● **Your instructions**
This task calls for copying each line below that contains "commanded".

● **Information shown**
□ □ □

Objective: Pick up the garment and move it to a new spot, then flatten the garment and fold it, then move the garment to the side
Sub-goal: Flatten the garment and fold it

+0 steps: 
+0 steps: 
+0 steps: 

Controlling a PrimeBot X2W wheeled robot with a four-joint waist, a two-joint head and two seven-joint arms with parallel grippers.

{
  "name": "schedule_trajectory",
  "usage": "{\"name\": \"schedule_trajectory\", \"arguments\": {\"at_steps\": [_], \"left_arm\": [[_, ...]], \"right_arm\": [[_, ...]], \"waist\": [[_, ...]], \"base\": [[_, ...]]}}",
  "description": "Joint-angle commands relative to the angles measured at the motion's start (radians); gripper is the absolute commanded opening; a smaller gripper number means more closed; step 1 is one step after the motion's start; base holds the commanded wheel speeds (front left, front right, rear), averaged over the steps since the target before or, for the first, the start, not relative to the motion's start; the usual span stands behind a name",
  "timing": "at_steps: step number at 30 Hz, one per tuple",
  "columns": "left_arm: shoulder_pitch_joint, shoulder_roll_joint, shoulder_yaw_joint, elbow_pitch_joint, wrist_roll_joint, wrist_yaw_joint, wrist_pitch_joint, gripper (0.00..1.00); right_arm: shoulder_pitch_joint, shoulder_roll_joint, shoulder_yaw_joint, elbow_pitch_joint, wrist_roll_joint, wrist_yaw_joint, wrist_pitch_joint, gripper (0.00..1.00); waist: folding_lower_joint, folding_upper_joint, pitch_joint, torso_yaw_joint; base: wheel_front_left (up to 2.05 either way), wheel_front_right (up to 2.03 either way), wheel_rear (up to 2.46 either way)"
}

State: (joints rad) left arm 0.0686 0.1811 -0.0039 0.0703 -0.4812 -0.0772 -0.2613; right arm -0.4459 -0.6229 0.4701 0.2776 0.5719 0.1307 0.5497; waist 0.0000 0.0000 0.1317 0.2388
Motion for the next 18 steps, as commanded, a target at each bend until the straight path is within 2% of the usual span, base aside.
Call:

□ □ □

● **Answer section**
  "description": "Joint-angle commands relative to the angles measured at the motion's start (radians); gripper is the absolute commanded opening; a smaller gripper number means more closed; step 1 is one step after the motion's start; base holds the commanded wheel speeds (front left, front right, rear), averaged over the steps since the target before or, for the first, the start, not relative to the motion's start; the usual span stands behind a name",
Motion for the next 18 steps, as commanded, a target at each bend until the straight path is within 2% of the usual span, base aside.

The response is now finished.